Now let’s take a closer look at a few of the more prominent reports and see how they affect the market.

It’s not hard to figure why Employment Reports are among the most important for every country. When more people have jobs, more money is spent in retail sales, which boosts corporate profits, so on and so forth.

In the US, the employment reports are prepared by the Bureau of Labor Statistics. And they are released on the first Friday of the month, at exactly 8:30am ET.

Non-Farm Payroll Up: Stock Market up, Dollar up

Non-Farm Payroll Down: Stock Market Down, Dollar down

Unemployment Rate Up: Stock market down, Dollar down

Unemployment Rate Down: Stock Market up, Dollar up

The quarterly Gross Domestic Product (GDP) provides the best overall view of economic activity.
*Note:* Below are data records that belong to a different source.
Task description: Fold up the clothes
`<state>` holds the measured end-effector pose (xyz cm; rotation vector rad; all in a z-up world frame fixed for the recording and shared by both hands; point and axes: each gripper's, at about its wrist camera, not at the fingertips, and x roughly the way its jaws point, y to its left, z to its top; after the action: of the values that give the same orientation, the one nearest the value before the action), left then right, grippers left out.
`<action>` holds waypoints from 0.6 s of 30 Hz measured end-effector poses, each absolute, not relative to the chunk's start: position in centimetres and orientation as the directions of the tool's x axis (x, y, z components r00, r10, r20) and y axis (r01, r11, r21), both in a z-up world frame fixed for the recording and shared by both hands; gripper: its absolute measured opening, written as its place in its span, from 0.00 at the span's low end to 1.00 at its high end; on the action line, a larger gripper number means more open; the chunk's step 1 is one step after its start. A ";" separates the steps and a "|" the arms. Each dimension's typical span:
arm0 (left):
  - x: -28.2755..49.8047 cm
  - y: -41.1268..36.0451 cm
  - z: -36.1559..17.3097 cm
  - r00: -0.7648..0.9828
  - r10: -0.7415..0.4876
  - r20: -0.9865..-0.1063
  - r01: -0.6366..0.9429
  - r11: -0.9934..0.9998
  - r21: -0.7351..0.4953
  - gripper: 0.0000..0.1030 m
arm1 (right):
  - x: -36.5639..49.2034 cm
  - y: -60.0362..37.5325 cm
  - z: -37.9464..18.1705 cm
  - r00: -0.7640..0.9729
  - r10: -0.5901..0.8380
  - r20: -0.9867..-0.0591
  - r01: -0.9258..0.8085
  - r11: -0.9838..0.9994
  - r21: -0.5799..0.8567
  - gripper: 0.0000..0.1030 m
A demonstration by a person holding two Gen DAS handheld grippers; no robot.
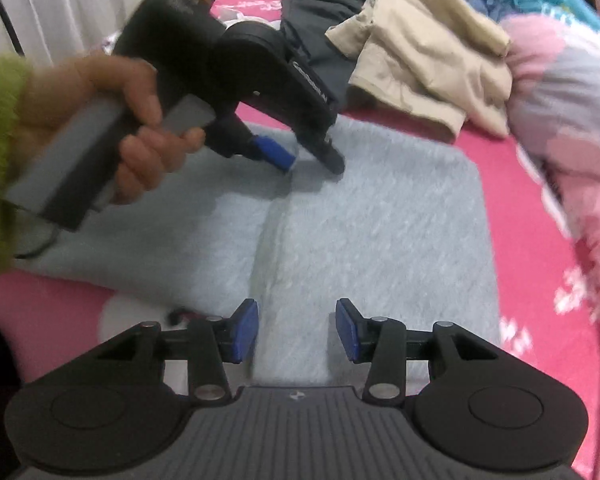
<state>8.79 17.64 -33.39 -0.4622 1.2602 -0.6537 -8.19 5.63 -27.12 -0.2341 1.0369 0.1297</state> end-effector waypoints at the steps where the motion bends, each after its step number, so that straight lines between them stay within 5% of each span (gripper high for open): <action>1: 8.7 17.6 -33.3 0.168 -0.676 -0.718 0.200 0.736 -0.646 0.36 | -8.0 5.8 -26.9 0.520 -0.006 -0.854 -0.219 0.966 -0.140 0.44; 8: 8.0 20.1 -33.9 0.157 -0.726 -0.670 0.177 0.688 -0.704 0.37 | -4.1 0.2 -23.6 0.665 0.026 -0.747 -0.226 0.960 -0.167 0.43; 12: 7.7 20.6 -33.8 0.137 -0.741 -0.658 0.242 0.669 -0.703 0.38 | -0.9 -1.1 -23.6 0.659 0.183 -0.730 -0.466 0.861 -0.205 0.40; 18: 7.4 19.9 -33.6 0.114 -0.738 -0.666 0.325 0.661 -0.677 0.38 | 4.3 1.2 -27.3 0.541 0.228 -0.809 -0.727 0.612 -0.313 0.39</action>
<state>7.44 19.93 -33.64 -0.4106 1.2258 -0.8115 4.32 1.23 -27.33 -0.7018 0.8085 0.6259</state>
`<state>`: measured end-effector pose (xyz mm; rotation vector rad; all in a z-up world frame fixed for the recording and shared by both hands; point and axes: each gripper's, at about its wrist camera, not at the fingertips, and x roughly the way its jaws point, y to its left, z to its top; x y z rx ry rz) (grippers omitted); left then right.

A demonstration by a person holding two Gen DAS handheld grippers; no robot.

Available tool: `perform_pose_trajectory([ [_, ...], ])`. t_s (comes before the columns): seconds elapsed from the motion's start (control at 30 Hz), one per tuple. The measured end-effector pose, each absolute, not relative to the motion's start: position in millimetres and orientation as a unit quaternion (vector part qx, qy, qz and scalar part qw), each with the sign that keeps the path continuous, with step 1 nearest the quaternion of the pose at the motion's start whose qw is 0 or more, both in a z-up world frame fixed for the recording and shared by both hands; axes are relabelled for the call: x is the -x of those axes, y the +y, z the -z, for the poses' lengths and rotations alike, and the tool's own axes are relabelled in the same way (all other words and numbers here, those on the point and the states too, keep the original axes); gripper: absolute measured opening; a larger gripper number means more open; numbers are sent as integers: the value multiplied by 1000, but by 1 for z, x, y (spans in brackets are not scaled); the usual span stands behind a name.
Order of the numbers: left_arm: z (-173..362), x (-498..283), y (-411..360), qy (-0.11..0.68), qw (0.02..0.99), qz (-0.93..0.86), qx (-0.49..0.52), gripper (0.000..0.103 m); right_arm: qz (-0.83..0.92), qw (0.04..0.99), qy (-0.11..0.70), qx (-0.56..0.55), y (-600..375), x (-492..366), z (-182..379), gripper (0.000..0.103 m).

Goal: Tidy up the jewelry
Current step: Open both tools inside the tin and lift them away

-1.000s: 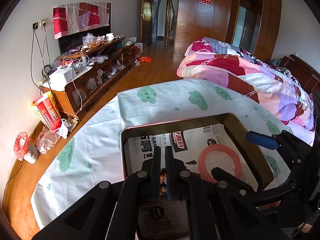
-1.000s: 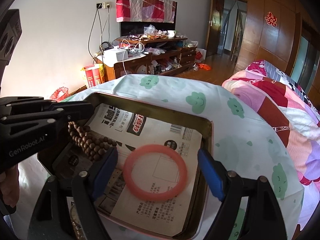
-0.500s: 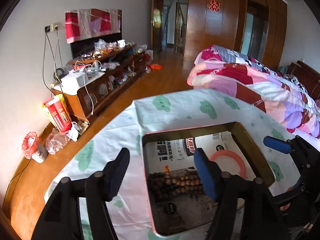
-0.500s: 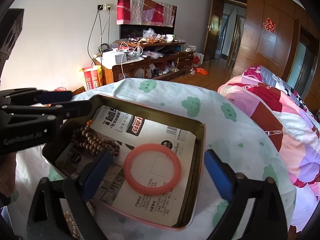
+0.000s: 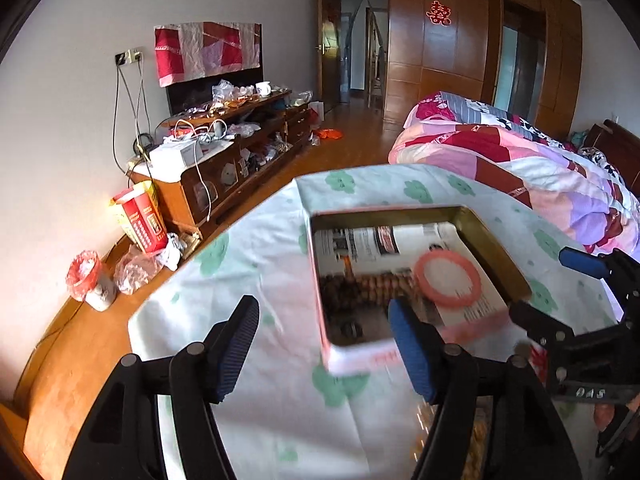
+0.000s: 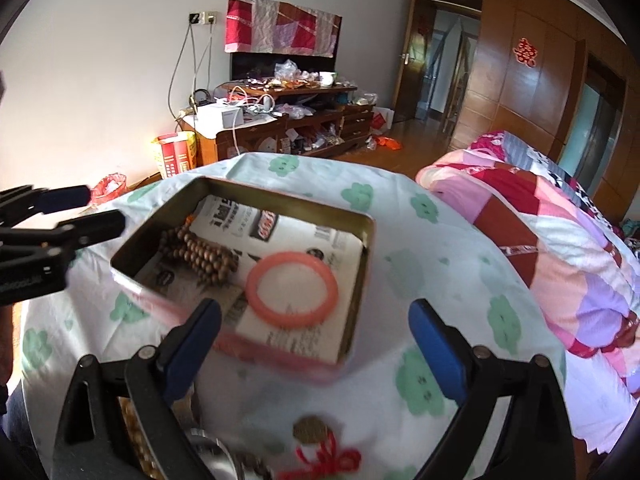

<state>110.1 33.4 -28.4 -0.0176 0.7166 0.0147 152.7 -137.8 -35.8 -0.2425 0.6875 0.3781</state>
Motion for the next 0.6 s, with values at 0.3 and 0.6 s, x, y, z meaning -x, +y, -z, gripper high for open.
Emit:
perform_pose_trajectory([
  [0.3,53,-66,7,396,918,16,-2,68,-155,922,342,99,-168,-105,50,97],
  [0.6,63,-48,-18,410,911,37,-15,68,-134,928,336,94,-178,-72,59,97],
])
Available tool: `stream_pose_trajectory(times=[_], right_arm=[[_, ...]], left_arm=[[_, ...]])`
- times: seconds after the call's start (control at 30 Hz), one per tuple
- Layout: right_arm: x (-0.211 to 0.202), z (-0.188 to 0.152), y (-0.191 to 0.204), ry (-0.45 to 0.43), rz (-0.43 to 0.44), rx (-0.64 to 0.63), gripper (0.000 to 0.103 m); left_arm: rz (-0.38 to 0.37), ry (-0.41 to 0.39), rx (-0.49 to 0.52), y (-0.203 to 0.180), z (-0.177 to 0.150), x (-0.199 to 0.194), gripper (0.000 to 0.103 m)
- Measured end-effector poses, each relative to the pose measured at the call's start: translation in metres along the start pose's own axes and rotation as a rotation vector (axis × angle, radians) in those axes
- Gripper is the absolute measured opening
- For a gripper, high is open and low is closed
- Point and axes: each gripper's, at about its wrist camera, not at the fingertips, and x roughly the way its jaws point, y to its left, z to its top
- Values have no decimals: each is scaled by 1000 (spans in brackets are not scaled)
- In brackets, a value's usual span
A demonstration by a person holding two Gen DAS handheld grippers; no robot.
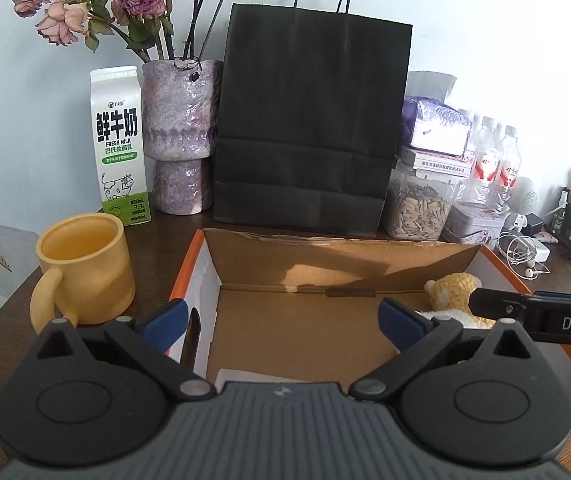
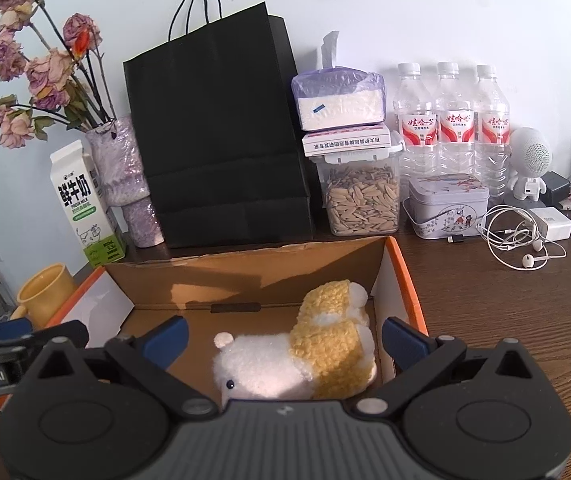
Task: Organize objects
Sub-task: 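Lower the plastic box and plush toy into the red box and release both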
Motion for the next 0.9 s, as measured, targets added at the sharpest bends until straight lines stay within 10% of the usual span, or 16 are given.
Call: stream_pose_trajectory(times=[0.9], right_arm=[[-78, -24, 22, -83, 3, -103, 103]], left_arm=[[9, -64, -24, 4, -8, -73, 103]])
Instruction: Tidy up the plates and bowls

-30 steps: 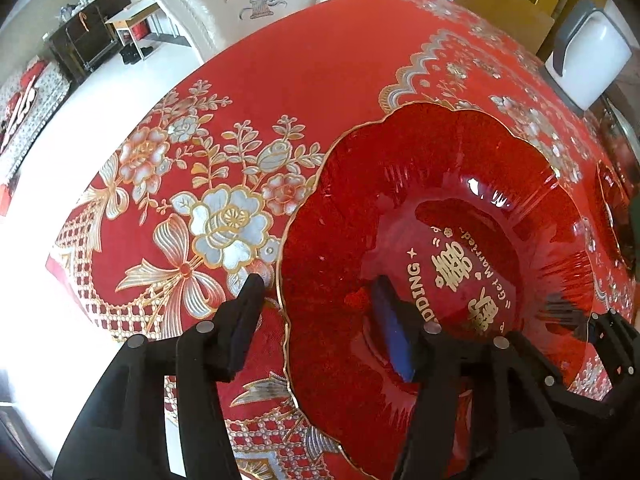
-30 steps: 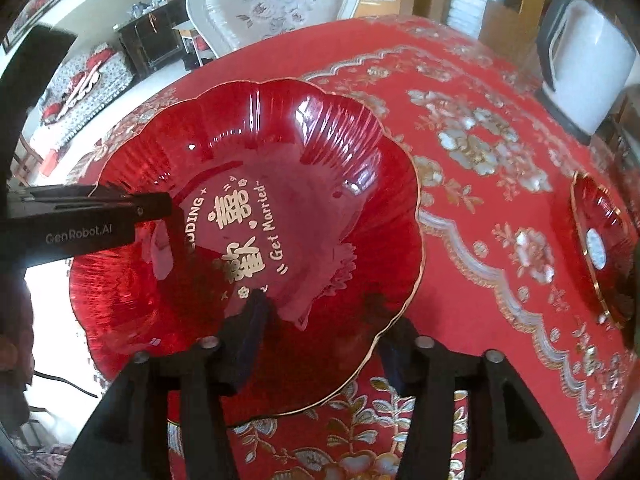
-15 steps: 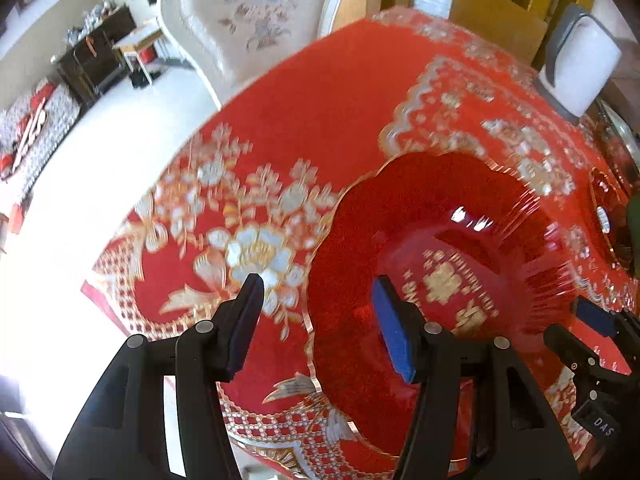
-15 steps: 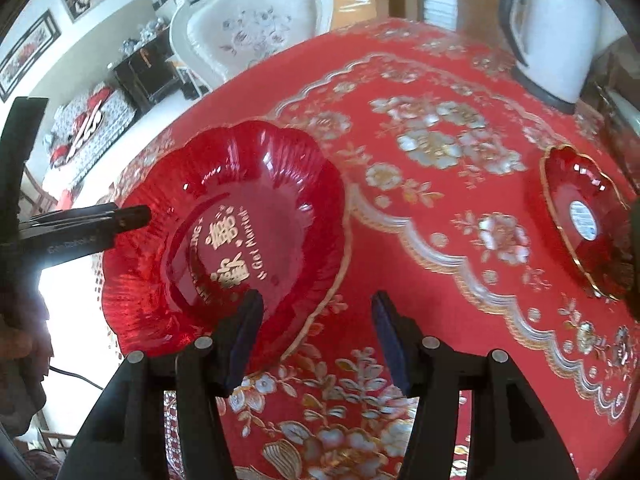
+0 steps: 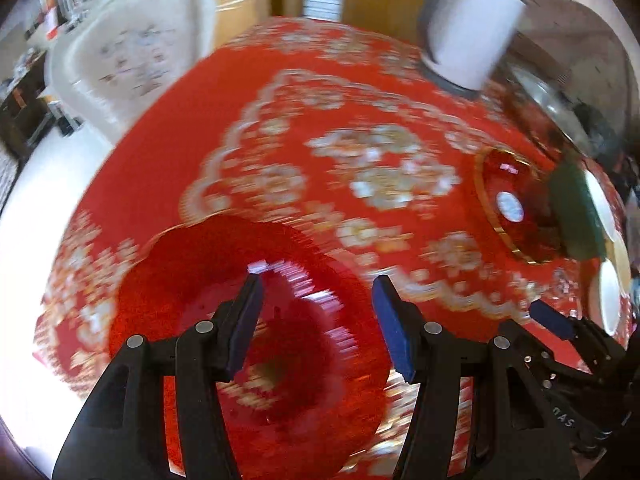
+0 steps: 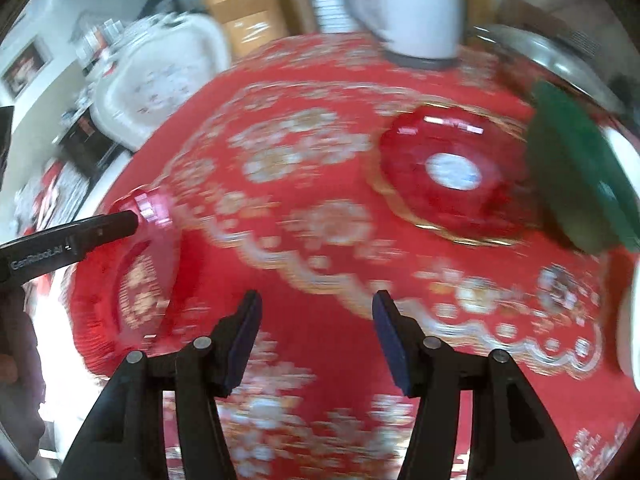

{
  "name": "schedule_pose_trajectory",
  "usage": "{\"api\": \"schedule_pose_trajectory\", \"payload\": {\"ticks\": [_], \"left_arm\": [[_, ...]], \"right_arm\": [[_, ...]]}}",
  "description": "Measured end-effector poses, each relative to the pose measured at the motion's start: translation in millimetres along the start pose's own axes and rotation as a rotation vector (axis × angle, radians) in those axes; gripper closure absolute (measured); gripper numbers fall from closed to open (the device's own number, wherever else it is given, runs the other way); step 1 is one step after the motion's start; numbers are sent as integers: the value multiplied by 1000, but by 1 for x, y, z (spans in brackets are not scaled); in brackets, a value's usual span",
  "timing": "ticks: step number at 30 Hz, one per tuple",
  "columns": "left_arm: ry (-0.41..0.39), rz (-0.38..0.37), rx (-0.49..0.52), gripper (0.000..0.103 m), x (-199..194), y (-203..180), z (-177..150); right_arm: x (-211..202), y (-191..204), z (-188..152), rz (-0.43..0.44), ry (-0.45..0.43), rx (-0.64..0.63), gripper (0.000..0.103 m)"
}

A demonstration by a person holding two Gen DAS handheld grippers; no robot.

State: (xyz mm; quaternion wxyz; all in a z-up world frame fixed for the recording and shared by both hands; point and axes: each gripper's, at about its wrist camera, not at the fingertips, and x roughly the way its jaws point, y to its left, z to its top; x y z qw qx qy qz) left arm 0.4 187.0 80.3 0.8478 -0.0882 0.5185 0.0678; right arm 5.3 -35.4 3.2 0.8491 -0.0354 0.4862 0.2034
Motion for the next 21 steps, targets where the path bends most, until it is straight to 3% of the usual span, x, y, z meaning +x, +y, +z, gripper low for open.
{"api": "schedule_pose_trajectory", "payload": {"ticks": [8, 21], "left_arm": [[23, -63, 66, 46, 35, -76, 45], [97, -101, 114, 46, 96, -138, 93]], "right_arm": [[-3, -87, 4, -67, -5, 231, 43], [17, -129, 32, -24, -41, 395, 43]]}}
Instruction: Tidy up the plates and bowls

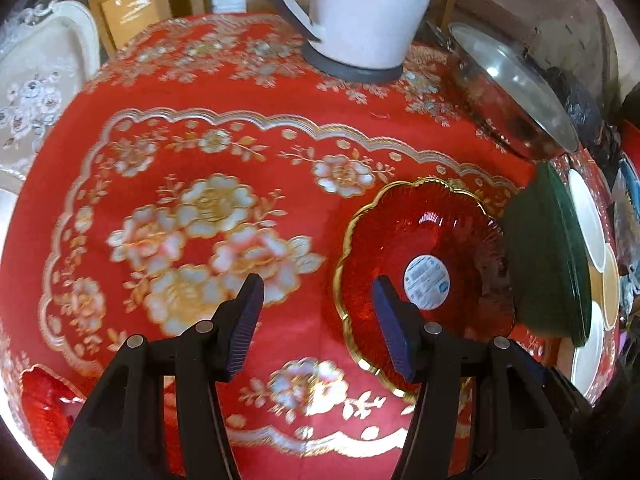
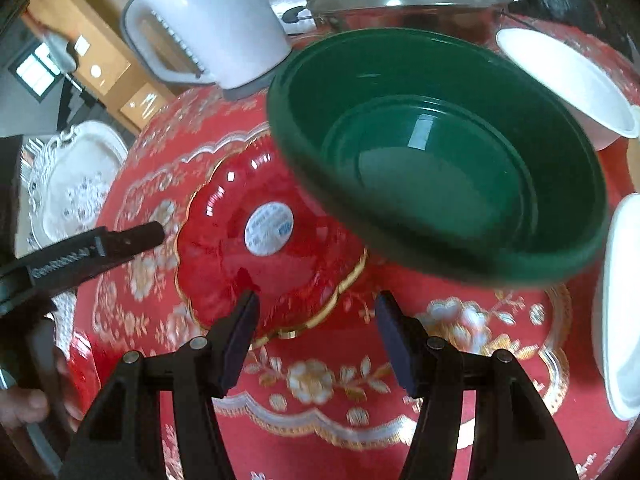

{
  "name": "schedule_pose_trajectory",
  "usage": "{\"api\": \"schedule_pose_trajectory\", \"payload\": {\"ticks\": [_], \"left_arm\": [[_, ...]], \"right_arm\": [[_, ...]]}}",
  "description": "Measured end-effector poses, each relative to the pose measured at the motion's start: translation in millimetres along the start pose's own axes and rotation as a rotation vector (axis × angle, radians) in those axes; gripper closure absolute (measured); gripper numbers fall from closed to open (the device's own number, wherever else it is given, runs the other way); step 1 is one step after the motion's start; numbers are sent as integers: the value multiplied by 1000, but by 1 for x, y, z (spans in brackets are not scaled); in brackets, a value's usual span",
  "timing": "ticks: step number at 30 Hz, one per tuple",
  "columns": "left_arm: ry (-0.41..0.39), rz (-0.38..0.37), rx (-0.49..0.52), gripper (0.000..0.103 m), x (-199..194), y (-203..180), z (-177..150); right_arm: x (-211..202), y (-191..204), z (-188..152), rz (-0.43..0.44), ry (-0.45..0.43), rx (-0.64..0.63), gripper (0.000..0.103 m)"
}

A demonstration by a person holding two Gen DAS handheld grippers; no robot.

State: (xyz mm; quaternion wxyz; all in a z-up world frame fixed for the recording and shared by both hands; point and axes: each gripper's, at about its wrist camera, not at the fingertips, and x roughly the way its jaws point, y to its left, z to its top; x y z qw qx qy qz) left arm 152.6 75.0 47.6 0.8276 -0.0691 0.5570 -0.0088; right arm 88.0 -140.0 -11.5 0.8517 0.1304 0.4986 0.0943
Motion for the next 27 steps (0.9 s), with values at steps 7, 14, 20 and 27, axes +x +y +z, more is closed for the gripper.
{"api": "schedule_pose_trajectory", "payload": {"ticks": [7, 14, 20, 27], "left_arm": [[41, 5, 25, 46, 27, -17, 17], [70, 46, 62, 46, 49, -28, 26], [70, 74, 78, 46, 54, -30, 24], [58, 72, 97, 65, 51, -34, 16]], "right_arm": [[13, 0, 10, -1, -3, 32, 42], [22, 9, 20, -14, -21, -8, 42], [23, 15, 19, -40, -56, -113, 41], [27, 30, 12, -145, -97, -297, 47]]}}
In the US, the GDP covering the previous quarter is released by the Commerce Department at 8:30am ET, on the last day of the quarter.

GDP Up: Stock Market up, Dollar up

GDP Down: Stock Market down, Dollar down

The Consumer Price Index (CPI) measures the retail price of a basket of goods and services, and indicates inflation. This report is released by the Bureau of Labor Statistics at 8:30am ET around the 15th of each month.

CPI Up: Stock Market Down, Dollar uncertain

CPI Down: Stock Market Up, Dollar uncertain

Prior to the release of every report, analysts from around the world publish a consensus of what they expect, and the market adjusts accordingly.

When the report is actually released, there is an immediate shock factor. And the market goes crazy.

Keep in mind, market reaction is entirely dependent on how the actual number compares with expectations. Even if the current report shows an improvement over the previous month, if it doesn’t meet expectations the market will react negatively. A better than expected number would cause a strengthening of the currency.

If the numbers come out exactly as expected, the market is likely to spike up and down, and then move sideways with a somewhat negative bias— adhering to the “buy the rumor, sell the news” phenomenon.